Vulgar allows you to be as lazy as you want about the choosing the sounds of the language, or have as much control as physically possible. If you let Vulgar choose everything for you, it chooses a "sensible" phoneme inventory. Consonants like m, p, t, k, n are very common across all languages, so you are likely to find most of them in most randomly chosen inventories. However, there is also a decent degree of randomness, as we shouldn't expect all phonemes inventories to be the same.

Next it chooses what consonants are allowed to go next to each other, again, this is based on real-world data. Example: most languages do not like combinations like of consonants like tp, or kp, as in atpa or akpa. You are more likely to find apta and apka. All the consonant cluster it chooses are observed in real languages.

Vulgar also thinks about the frequency of your phonemes. Phonemes are never distributed evenly in a language. Typically, phonemes that are more common across languages, like m, p, t, k, n, also appear more frequently within the language.

Research shows that the distribution of phonemes follows a Yule distribution based on the rank of each phoneme. Basically, the formula tells you that if /m/ is the most frequent phoneme in your language, then /m/ should appear X% of the time in the vocabulary (with X changing depending on how many phonemes there are in total). It also tells you the percentages of all other phonemes based on their rank. The finding is, if you have a lot of phonemes in your language, the least common ones are really quite uncommon, maybe 40 times less common, while smaller inventories are a little bit more evenly spread.
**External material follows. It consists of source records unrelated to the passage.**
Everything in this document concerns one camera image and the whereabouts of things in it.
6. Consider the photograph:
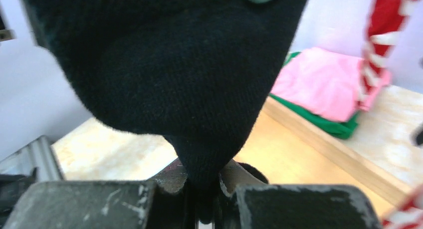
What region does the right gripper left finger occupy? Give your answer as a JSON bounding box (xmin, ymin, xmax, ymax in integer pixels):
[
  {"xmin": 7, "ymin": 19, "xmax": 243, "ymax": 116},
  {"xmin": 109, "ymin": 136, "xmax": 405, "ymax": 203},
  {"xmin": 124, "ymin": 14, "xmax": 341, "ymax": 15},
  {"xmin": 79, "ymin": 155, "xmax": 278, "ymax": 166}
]
[{"xmin": 4, "ymin": 160, "xmax": 198, "ymax": 229}]

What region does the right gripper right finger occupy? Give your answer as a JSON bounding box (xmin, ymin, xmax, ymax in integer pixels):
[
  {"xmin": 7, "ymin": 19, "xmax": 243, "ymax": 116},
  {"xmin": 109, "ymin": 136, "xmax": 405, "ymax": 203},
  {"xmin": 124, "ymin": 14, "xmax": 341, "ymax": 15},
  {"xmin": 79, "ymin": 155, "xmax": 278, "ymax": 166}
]
[{"xmin": 213, "ymin": 160, "xmax": 382, "ymax": 229}]

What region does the black sock front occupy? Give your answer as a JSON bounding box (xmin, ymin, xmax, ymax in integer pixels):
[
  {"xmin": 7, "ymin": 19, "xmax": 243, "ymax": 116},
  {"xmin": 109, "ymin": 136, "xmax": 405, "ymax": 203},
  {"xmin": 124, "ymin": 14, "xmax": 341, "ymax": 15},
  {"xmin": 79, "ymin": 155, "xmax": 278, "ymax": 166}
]
[{"xmin": 16, "ymin": 0, "xmax": 313, "ymax": 225}]

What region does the red white striped sock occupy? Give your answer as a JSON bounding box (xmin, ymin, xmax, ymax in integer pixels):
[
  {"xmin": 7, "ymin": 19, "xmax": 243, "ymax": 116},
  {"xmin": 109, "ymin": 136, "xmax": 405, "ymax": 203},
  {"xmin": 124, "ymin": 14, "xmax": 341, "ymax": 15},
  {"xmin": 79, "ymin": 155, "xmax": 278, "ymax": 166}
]
[
  {"xmin": 382, "ymin": 185, "xmax": 423, "ymax": 229},
  {"xmin": 359, "ymin": 0, "xmax": 419, "ymax": 110}
]

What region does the wooden hanger rack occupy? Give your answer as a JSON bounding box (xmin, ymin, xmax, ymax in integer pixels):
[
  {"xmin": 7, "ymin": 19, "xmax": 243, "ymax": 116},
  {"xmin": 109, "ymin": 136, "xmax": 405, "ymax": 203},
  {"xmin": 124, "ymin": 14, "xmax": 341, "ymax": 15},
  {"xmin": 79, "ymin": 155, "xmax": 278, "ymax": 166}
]
[{"xmin": 235, "ymin": 86, "xmax": 423, "ymax": 216}]

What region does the green folded cloth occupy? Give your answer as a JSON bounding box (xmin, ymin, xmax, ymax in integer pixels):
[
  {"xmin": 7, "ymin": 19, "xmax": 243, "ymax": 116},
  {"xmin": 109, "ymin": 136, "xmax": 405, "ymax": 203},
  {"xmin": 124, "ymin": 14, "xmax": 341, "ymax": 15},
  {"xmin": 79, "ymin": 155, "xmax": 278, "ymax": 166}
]
[{"xmin": 269, "ymin": 47, "xmax": 361, "ymax": 139}]

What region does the pink folded cloth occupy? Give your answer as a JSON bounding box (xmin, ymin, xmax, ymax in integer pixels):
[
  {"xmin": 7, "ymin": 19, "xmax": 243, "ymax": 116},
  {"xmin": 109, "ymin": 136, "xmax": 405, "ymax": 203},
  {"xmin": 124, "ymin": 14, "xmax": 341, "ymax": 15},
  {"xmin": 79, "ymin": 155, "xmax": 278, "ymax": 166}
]
[{"xmin": 271, "ymin": 47, "xmax": 392, "ymax": 122}]

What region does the red white striped sock back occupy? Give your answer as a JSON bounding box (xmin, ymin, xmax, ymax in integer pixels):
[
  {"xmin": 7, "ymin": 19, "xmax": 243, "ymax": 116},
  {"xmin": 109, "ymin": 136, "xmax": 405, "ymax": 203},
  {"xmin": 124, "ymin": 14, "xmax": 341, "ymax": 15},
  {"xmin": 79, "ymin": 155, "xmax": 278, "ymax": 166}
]
[{"xmin": 382, "ymin": 185, "xmax": 423, "ymax": 229}]

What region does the aluminium rail frame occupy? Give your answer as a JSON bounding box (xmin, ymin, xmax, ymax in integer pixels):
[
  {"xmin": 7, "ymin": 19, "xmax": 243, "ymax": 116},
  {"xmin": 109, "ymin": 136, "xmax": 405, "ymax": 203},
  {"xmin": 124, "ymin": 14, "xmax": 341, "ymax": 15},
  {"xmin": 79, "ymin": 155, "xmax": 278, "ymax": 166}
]
[{"xmin": 0, "ymin": 135, "xmax": 64, "ymax": 182}]

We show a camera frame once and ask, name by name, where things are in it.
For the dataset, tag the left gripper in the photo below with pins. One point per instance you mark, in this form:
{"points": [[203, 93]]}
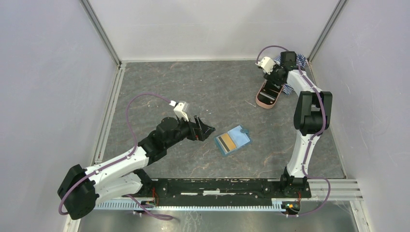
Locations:
{"points": [[199, 131]]}

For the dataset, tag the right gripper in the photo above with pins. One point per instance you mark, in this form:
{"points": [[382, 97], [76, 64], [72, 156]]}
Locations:
{"points": [[270, 77]]}

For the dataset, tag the pink card box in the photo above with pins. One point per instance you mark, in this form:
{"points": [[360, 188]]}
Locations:
{"points": [[268, 94]]}

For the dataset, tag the orange credit card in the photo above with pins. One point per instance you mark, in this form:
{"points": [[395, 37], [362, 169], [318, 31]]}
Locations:
{"points": [[226, 142]]}

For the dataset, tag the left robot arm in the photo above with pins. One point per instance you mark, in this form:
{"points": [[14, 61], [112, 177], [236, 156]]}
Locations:
{"points": [[84, 188]]}

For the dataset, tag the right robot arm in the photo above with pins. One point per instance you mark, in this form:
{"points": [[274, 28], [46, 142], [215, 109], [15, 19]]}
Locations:
{"points": [[311, 117]]}

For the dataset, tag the striped blue white cloth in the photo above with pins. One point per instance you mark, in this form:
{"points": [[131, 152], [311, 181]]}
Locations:
{"points": [[302, 61]]}

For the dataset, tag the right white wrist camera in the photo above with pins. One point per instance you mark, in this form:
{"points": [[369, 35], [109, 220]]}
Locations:
{"points": [[266, 64]]}

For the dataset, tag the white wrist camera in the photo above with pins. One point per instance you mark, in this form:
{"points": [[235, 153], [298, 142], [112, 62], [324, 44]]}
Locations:
{"points": [[180, 110], [266, 64]]}

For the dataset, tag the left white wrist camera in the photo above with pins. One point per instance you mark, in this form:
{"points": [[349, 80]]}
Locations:
{"points": [[180, 110]]}

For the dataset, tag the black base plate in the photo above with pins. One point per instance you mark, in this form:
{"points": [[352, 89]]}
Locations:
{"points": [[220, 192]]}

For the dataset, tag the light blue cable duct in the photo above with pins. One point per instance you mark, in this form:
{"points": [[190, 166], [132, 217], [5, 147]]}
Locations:
{"points": [[132, 205]]}

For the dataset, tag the aluminium frame rail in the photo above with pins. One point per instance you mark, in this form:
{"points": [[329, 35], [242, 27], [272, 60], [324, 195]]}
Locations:
{"points": [[334, 189]]}

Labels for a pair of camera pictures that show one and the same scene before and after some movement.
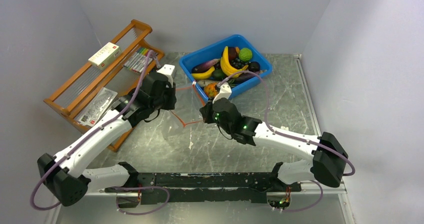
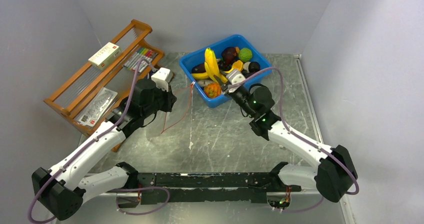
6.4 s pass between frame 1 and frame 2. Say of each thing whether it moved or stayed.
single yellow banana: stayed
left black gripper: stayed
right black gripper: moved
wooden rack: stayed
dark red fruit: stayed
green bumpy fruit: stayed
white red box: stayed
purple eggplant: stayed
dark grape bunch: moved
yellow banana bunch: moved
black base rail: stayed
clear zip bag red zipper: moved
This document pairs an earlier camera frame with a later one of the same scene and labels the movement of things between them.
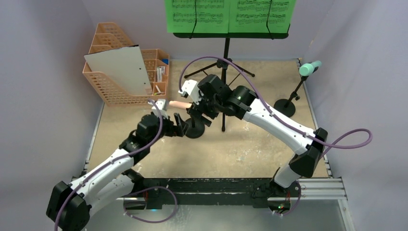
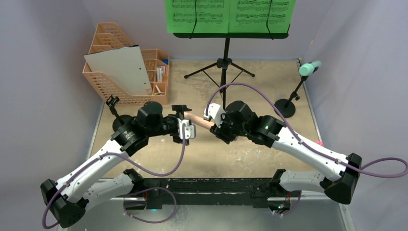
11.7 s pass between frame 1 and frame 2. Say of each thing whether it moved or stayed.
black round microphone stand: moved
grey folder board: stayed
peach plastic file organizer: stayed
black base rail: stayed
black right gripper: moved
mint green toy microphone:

Vulgar will apply a Yule distribution to your phonemes if you select the "naturalistic" phoneme frequency in the options. The Yule formula also has some random variables (read: wiggle room) to account for real world data, and Vulgar also simulates this. In other words, the highest ranked phoneme of Language A might appear 15% in the vocab, while in Language B it appears 16% despite having the same number of overall phonemes. You won't actually notice this wiggle room in Vulgar at all, but it fun to know it's there.

Grammar

The grammar output of Vulgar draws on statistics from real world languages. Example: about 70% of world languages put the adjective after the noun, so Vulgar chooses this option 70% of the time. Much of this data comes the excellent research at World Atlas of Language Structures.

Vulgar doesn't yet generate all the possible kinds of things that can occur in real languages, as the possibilities are extremely vast. This is currently a developing piece.